Financial review of Spok (SPOK) compared to its peers
Spok (NASDAQ: SPOK – Get Rating) is one of 27 publicly traded companies in the “radiotelephone communication” industry, but how does it differ from its competitors? We’ll compare Spok to similar companies based on its risk strength, institutional ownership, earnings, valuation, profitability, dividends and analyst recommendations.
Spok pays an annual dividend of $1.25 per share and has a dividend yield of 17.7%. Spok pays -89.3% of its profits as a dividend. As a group, the “radiotelephone” companies pay a dividend yield of 5.0% and pay out 84.7% of their profits as a dividend. Spok has increased its dividend for 1 consecutive years. Spok is clearly a better dividend-paying stock than its competition, given its higher yield and lower payout ratio.
Valuation and benefits
This chart compares the revenue, earnings per share (EPS), and valuation of Spok and its competitors.
|Gross revenue||Net revenue||Price/earnings ratio|
|spoon||$142.15 million||-$22.18 million||-5.06|
|Spok Competitors||$17.74 billion||$849.27 million||11:48|
Spok’s competitors have higher revenue and profit than Spok. Spok trades at a lower price-to-earnings ratio than its competitors, indicating that it is currently more affordable than other companies in its industry.
This is a breakdown of current ratings and target prices for Spok and its competitors, as reported by MarketBeat.
|Sales Ratings||Hold odds||Buy reviews||Strong buy odds||Rating|
|spoon||0||0||0||0||N / A|
As a group, the “radiotelephone communication” companies have an upside potential of 70.27%. Since Spok’s competitors have higher upside potential, analysts clearly believe that Spok has less favorable growth aspects than its competitors.
Risk and Volatility
Spok has a beta of 0.34, meaning its stock price is 66% less volatile than the S&P 500. Comparatively, Spok’s competitors have a beta of 5.85, meaning its stock price average is 485% more volatile than the S&P 500.
This table compares the net margins, return on equity and return on assets of Spok and its competitors.
|Net margins||Return on equity||return on assets|
Insider and Institutional Ownership
58.7% of Spok shares are held by institutional investors. By comparison, 24.4% of the shares of all “radiotelephone communication” companies are held by institutional investors. 7.8% of Spok shares are held by insiders of the company. By comparison, 1.6% of the shares of all “radiotelephone communication” companies are held by insiders of the company. Strong institutional ownership indicates that hedge funds, endowments, and large fund managers believe a company is poised for long-term growth.

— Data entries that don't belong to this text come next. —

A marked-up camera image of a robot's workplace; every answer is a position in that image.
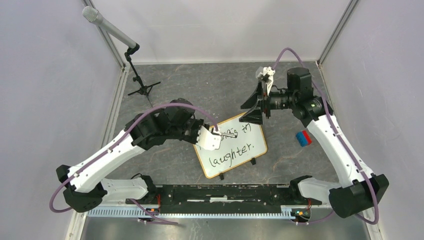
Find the yellow framed whiteboard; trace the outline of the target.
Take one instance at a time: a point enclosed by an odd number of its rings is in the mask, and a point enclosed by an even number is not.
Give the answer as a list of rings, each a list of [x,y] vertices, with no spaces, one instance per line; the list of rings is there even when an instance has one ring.
[[[237,135],[236,138],[223,136],[219,149],[205,150],[197,145],[193,146],[206,178],[217,177],[268,151],[262,126],[240,122],[242,115],[244,113],[218,124],[220,131]]]

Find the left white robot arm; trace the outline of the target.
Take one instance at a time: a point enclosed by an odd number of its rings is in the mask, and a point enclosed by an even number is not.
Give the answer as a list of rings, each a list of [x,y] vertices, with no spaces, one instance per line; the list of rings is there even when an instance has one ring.
[[[128,199],[153,203],[157,189],[149,176],[132,179],[107,179],[107,175],[128,160],[160,146],[167,140],[180,140],[203,149],[215,150],[217,128],[210,128],[195,112],[206,112],[183,98],[155,106],[138,114],[108,144],[83,162],[61,165],[56,174],[60,190],[71,210],[88,212],[103,202]]]

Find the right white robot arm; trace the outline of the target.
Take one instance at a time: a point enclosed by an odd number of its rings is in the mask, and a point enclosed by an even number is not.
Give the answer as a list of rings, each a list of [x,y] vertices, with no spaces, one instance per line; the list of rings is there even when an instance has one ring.
[[[387,177],[375,174],[353,149],[328,102],[315,94],[315,83],[307,68],[290,68],[285,88],[274,86],[274,74],[272,67],[257,70],[258,84],[241,106],[246,113],[240,122],[261,125],[273,110],[291,110],[318,141],[338,177],[338,182],[318,180],[310,175],[293,179],[289,199],[295,204],[307,199],[329,204],[341,218],[372,208],[378,218],[378,204],[389,187]]]

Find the blue red whiteboard eraser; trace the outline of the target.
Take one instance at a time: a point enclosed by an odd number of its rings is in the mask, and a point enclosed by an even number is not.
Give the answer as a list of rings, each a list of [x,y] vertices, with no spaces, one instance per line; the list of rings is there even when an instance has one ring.
[[[306,130],[297,132],[295,137],[301,147],[309,146],[312,143],[312,140]]]

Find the black microphone stand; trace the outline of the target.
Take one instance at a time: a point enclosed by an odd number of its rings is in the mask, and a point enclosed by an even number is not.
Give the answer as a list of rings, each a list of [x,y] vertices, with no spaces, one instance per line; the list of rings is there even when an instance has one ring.
[[[148,102],[150,103],[151,107],[153,107],[153,104],[152,104],[152,102],[151,102],[151,100],[149,98],[149,95],[150,95],[153,87],[159,85],[161,82],[158,81],[158,82],[155,82],[155,83],[150,84],[150,85],[145,85],[144,84],[141,76],[138,74],[138,72],[137,72],[137,70],[136,70],[136,68],[135,68],[135,66],[134,66],[134,64],[132,62],[132,57],[131,57],[131,55],[133,55],[134,53],[136,53],[139,49],[140,49],[140,45],[138,43],[136,43],[134,47],[130,47],[129,46],[128,49],[126,50],[126,52],[124,53],[125,59],[129,63],[130,67],[132,68],[132,70],[133,70],[133,72],[135,74],[135,76],[132,78],[132,80],[134,82],[139,83],[139,85],[140,85],[140,87],[139,87],[138,90],[133,91],[133,92],[130,92],[128,94],[128,96],[131,96],[131,95],[134,95],[134,94],[140,94],[142,96],[145,96],[147,98]]]

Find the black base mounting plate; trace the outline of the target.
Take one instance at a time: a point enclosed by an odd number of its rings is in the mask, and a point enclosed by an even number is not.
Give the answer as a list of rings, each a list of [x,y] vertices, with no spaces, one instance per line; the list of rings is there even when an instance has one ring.
[[[161,214],[276,214],[309,200],[287,184],[163,184],[137,202],[158,205]]]

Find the grey microphone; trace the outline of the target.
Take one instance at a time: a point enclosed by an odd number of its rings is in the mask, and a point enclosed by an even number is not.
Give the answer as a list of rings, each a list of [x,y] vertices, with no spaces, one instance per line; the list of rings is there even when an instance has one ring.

Spok Company Profile (Get an evaluation)
Spok Holdings, Inc., through its subsidiary Spok, Inc., provides healthcare communication solutions in the United States, Europe, Canada, Australia, Asia and the Middle East. It provides clinical insights to care teams when and where it is important to improve patient outcomes. The company offers subscriptions to one-way or two-way messaging services; and ancillary services, such as voicemail and equipment loss or maintenance protection services, as well as the sale of devices to resellers who rent or resell them to their subscribers. Its Spok Care Connect platform improves clinician workflows and supports administrative compliance. In addition, the company provides professional software license updates and product support services, as well as the sale of third-party equipment. It serves businesses, professionals, management personnel, medical personnel, field sales personnel and service forces, members of the construction industry and building trades, brokers and developers real estate, sales and service organizations, specialty trade organizations, manufacturing organizations and government agencies. The company was formerly known as USA Mobility, Inc. and changed its name to Spok Holdings, Inc. in July 2014. The company was founded in 1986 and is headquartered in Alexandria, Virginia.